Ministro do MEC está confortável como zero à esquerda. Por Rodrigo Ratier

Atualizado em 24 de setembro de 2020 às 18:35
O pastor presbiteriano Milton Ribeiro. Foto: Reprodução/Twitter

Publicado originalmente no Ecoa do UOL

POR RODRIGO RATIER

“Não tenho como responder”, “não tenho como resolver isso”, “isso não tem nada a ver comigo”, “não temos esse tipo de interferência”, “não temos o poder de determinar”, “não foi um problema criado por nós”, “não temos recurso para atender”, “não tem como, vai fazer o quê?”.

Imagine que você é chefe numa empresa e um funcionário recém-contratado se apresenta com esse tipo de atitude: não tenho, não consigo, não posso, não é comigo, não adianta, já estava assim quando eu cheguei. Qual seria sua avaliação sobre esse funcionário? O que você faria com ele?
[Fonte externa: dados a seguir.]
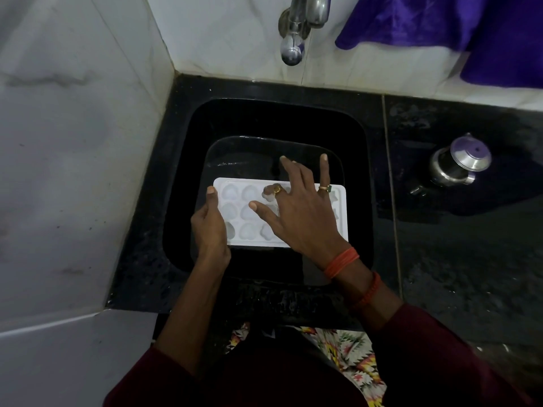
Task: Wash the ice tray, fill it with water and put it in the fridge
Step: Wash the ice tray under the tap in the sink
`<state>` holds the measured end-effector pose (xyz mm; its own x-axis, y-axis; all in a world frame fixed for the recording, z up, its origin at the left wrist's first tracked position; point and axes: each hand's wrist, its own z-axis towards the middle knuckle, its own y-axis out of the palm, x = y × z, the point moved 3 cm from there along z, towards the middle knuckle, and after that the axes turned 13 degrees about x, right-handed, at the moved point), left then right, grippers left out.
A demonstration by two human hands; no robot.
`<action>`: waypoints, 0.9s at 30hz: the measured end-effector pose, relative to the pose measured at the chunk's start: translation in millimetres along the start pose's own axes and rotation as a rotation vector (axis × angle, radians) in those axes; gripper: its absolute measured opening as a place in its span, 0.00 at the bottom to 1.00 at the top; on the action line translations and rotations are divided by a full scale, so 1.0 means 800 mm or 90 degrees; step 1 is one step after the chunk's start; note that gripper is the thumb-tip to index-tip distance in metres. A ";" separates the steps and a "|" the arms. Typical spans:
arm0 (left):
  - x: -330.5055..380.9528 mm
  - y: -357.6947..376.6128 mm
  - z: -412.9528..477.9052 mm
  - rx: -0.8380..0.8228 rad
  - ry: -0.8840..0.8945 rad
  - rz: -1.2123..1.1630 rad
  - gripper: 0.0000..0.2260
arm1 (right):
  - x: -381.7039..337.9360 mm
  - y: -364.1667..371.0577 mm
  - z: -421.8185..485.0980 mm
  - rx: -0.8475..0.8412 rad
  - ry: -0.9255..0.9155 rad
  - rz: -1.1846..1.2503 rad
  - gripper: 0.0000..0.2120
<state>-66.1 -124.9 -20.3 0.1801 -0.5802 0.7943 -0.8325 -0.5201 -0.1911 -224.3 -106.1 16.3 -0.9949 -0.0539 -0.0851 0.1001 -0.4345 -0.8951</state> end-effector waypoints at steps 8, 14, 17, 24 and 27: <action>0.000 -0.002 0.003 -0.003 0.006 0.008 0.15 | -0.002 -0.001 0.002 -0.008 -0.011 -0.016 0.28; 0.000 -0.001 0.004 -0.009 0.006 0.008 0.15 | -0.001 -0.004 0.001 -0.023 -0.030 -0.045 0.26; 0.000 -0.002 0.004 -0.007 0.007 0.008 0.16 | 0.002 -0.009 0.003 -0.023 -0.026 -0.065 0.27; -0.003 -0.002 0.007 -0.002 0.003 0.019 0.16 | 0.002 -0.005 -0.002 -0.074 -0.041 -0.089 0.27; -0.004 -0.004 0.008 0.001 0.001 0.021 0.16 | 0.001 -0.009 -0.001 -0.063 -0.042 -0.087 0.26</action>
<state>-61.0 -125.7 -25.7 0.1523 -0.5958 0.7886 -0.8367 -0.5023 -0.2180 -226.2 -102.5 22.1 -0.9960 -0.0600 0.0664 -0.0411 -0.3517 -0.9352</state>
As frases do primeiro parágrafo são declarações de Milton Ribeiro, ministro da Educação, à jornalista Jussara Soares, de “O Estado de São Paulo”. Em entrevista, diz que volta às aulas não é tema do MEC. Que agora, decorrido meio ano de pandemia, o órgão vai apenas soltar um protocolo de biossegurança. Que não tem recurso para resolver o problema de internet nas escolas – e tudo bem, porque “não foi um problema criado por nós”. Que famílias sem acesso a aulas online são problemas sociais “de um outro departamento, de assistência”. E que o papel do Governo Federal na redução de desigualdades é “relativo”.

Em um certo sentido, eu e você somos chefes de Ribeiro: são nossos impostos que pagam o salário do novo titular do MEC, como financiam, de resto, toda a máquina pública.
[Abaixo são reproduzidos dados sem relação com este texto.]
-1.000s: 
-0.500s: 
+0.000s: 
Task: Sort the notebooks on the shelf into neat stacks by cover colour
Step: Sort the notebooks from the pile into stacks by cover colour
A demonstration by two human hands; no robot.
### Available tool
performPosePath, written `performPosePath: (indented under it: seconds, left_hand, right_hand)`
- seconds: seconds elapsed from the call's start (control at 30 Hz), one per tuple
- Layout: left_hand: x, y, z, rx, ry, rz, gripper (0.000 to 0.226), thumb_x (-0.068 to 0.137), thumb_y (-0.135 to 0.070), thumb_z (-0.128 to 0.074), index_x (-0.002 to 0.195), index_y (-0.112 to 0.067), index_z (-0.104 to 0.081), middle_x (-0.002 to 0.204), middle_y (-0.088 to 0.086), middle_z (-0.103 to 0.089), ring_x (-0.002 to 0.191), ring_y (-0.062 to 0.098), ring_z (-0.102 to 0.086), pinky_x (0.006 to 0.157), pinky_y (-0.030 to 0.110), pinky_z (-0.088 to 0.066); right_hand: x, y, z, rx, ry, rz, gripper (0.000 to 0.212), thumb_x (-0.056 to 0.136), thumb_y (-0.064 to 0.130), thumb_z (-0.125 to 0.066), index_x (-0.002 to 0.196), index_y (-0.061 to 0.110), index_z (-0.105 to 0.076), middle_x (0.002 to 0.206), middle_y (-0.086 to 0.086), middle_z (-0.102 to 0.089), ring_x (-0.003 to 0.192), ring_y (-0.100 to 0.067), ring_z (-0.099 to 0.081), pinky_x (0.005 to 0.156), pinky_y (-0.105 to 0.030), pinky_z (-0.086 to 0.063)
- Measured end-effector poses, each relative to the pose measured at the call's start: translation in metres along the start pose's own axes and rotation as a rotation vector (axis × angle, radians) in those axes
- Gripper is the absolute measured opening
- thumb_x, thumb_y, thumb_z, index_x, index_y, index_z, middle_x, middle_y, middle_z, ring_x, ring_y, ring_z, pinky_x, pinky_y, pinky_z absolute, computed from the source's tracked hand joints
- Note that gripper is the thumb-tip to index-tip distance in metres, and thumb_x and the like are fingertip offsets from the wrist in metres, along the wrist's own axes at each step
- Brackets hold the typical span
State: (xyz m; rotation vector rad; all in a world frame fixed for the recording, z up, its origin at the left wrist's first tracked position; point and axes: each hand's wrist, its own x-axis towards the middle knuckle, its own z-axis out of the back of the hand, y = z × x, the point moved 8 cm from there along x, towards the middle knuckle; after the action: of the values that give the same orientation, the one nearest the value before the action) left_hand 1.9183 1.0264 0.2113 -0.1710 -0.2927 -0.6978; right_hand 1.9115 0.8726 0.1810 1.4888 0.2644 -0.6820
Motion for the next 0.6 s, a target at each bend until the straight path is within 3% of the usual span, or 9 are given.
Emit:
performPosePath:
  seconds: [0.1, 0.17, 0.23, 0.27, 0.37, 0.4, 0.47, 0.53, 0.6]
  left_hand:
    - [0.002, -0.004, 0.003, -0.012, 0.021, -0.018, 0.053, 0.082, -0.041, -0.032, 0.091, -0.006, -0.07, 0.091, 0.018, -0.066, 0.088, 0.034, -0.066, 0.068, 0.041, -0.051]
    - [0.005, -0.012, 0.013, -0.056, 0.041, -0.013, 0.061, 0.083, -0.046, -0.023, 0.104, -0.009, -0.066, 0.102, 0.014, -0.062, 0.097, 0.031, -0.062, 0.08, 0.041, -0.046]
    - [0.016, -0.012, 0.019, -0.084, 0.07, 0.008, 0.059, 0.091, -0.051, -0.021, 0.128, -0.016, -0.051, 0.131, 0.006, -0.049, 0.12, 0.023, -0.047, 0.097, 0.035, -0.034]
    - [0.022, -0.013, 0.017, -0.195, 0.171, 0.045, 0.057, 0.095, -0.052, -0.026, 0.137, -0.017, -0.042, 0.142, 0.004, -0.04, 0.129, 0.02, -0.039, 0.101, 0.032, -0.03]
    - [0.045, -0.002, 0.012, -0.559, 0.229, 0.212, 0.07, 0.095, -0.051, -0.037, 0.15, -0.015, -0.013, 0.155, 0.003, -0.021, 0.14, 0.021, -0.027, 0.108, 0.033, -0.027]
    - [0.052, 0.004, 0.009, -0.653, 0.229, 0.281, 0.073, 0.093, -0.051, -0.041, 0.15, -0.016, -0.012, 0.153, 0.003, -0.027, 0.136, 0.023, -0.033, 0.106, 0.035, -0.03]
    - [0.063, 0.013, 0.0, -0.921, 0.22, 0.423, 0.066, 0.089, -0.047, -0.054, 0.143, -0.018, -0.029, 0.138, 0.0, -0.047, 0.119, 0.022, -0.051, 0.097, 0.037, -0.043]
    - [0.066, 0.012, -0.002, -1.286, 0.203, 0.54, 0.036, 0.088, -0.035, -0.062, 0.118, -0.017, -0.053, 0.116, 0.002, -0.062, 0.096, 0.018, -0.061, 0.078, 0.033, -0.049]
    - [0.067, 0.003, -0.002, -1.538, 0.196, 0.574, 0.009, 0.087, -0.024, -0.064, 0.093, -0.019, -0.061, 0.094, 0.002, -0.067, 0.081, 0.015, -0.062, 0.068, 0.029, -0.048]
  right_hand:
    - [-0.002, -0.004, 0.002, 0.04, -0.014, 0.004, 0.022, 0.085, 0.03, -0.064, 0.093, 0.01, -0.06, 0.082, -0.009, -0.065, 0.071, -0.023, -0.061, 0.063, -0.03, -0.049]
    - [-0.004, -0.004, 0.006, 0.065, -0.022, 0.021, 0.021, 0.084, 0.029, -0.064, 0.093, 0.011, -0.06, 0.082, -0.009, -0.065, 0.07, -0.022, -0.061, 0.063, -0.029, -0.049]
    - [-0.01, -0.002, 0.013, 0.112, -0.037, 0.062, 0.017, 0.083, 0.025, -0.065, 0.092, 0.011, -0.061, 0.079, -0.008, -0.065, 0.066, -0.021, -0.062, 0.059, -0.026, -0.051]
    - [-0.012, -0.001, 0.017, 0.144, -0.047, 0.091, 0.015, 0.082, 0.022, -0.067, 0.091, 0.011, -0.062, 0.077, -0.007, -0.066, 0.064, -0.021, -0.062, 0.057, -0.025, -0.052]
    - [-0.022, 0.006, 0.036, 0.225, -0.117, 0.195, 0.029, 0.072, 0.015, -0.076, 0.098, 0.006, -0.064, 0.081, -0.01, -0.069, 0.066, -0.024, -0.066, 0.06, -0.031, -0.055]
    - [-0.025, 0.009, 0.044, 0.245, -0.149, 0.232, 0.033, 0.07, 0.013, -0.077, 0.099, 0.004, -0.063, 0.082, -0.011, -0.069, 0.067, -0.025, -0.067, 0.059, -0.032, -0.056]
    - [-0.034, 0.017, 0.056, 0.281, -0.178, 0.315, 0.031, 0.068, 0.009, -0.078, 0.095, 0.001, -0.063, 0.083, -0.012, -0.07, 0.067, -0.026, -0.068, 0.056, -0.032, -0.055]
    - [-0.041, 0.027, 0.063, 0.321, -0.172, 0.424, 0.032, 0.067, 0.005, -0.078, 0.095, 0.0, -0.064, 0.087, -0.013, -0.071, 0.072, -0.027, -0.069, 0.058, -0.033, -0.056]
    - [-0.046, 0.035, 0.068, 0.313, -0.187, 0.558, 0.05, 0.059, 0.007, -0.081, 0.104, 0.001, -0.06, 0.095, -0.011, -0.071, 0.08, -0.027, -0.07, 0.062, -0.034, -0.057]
Há método e inspiração na desrresponsabilização. O espelho evidente é Jair Bolsonaro. Sua postura diante da pandemia é conhecida: um misto de vitimização, ao insistir na lorota que o Supremo Tribunal Federal tirou todos os poderes da União no combate à Covid-19, e fatalismo, ao afirmar que as mortes são inevitáveis e que não há nada a ser feito para reduzi-las – outra mentira. A estratégia é seguir se apresentando como um outsider mesmo sendo governo, o homem íntegro, patriota e idealista que não pode fazer nada não por ser incompetente – o “deserto de ideias”, como definiu Rodrigo Maia -, mas porque o “sistema” não permite.
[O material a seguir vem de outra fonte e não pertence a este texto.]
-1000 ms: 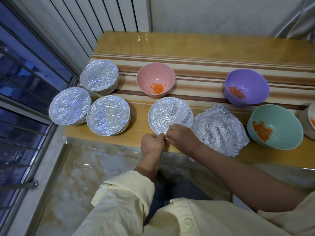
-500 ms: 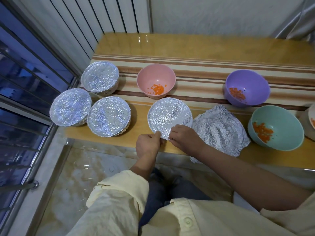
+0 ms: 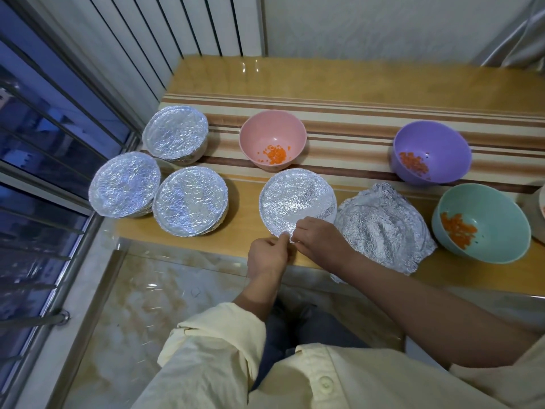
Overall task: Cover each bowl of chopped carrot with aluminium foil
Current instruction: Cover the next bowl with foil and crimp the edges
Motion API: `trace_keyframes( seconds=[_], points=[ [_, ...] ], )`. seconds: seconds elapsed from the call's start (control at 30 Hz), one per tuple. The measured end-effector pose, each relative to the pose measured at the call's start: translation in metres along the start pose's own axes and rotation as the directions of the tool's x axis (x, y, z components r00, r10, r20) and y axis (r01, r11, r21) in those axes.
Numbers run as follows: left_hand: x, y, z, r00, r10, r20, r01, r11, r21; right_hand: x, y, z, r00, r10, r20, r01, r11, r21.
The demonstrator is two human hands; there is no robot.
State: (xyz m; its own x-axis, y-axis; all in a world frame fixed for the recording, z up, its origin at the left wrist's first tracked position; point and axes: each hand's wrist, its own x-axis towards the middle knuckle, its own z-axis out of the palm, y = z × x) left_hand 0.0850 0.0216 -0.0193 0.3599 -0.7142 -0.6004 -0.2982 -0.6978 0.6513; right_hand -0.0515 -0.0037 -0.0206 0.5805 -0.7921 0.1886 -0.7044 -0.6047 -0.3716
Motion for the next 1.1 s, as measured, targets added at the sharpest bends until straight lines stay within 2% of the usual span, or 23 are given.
trace_keyframes(
  seconds=[0.17, 0.37, 0.53, 0.77, 0.97, 1.1],
  points=[
    [0.002, 0.007, 0.0, 1.0, 0.015, -0.019, -0.012, 0.989, 0.15, 0.001, -0.002, 0.002, 1.0, 0.005, -0.015, -0.005, 0.999, 0.034],
    [0.013, 0.013, -0.011, 0.999, 0.039, 0.005, -0.04, 0.973, 0.227, -0.001, 0.003, -0.006, 1.0, -0.003, -0.009, 0.003, 1.0, 0.03],
    [0.016, 0.014, -0.018, 0.998, 0.066, 0.023, -0.069, 0.978, 0.198, -0.007, 0.007, -0.009, 1.0, -0.011, 0.013, 0.011, 0.998, -0.064],
    [-0.001, 0.003, -0.002, 1.0, -0.026, -0.001, 0.026, 1.0, -0.013, 0.0, 0.002, -0.008, 0.998, -0.057, 0.018, 0.058, 0.995, -0.078],
    [0.007, 0.007, -0.001, 1.0, 0.025, -0.006, -0.025, 0.999, 0.049, 0.004, -0.002, -0.008, 1.0, -0.031, 0.0, 0.031, 0.998, -0.059],
    [0.008, 0.004, 0.001, 0.999, 0.009, 0.033, -0.011, 0.996, 0.085, 0.003, -0.002, -0.005, 1.0, -0.017, -0.012, 0.016, 0.999, -0.034]
  ],
)
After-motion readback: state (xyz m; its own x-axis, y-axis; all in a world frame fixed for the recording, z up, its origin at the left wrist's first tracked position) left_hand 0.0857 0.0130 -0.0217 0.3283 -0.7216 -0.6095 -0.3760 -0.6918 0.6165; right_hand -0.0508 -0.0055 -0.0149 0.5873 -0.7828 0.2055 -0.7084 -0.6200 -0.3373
É uma falácia dizer que o MEC não tem ingerência na educação brasileira. O fato de a maior parte da rede pública estar nas mãos de estados e municípios não significa que o órgão seja um mero carimbador de recursos. Talvez a inação das gestões recentes tenha nos feito esquecer, mas o Ministério é o responsável pela elaboração da política nacional de educação e por propiciar as condições para sua execução. Transporte escolar, merenda, currículo, políticas de formação, valorização salarial, plano de carreira, acesso, permanência, planejamento, avaliação, internacionalização: há uma infinidade de aspectos ligados ao ensino e à aprendizagem de que o MEC precisa se ocupar. Sem contar o diálogo mais próximo com escolas e universidades federais, a rede direta sob responsabilidade da União. Para resumir, o MEC poderia e deveria liderar a educação brasileira.

As declarações ao Estadão parecem indicar que o novo ministro está confortável no papel de zero à esquerda em muitos aspectos que lhe diriam respeito. E, em sua inoperância, talvez lhe pareça lógico a tesourada de 8,61% nas despesas não obrigatórias no orçamento de 2021. Eis o desmonte prometido: foi Bolsonaro que disse que teria de destruir muita coisa antes de começar a erguer.

Para quem acha que é o caso de se perguntar o que Ribeiro está fazendo ali, a própria entrevista se encarrega de responder: promover o obscurantismo nos costumes (diz que não concorda com “opção (sic)” de ser homossexual, algo ligado à “famílias desajustadas”), revisar material didático (“já pedi para fazer”), criticar Paulo Freire (“transplanta valores do marxismo e tenta incluir dentro do ensino e da pedagogia”), louvar a Ditadura Militar (“o fato de o movimento militar ter impedido que o Brasil se tornasse uma Cuba eu acho perfeito”). Segue o sofrimento da Educação.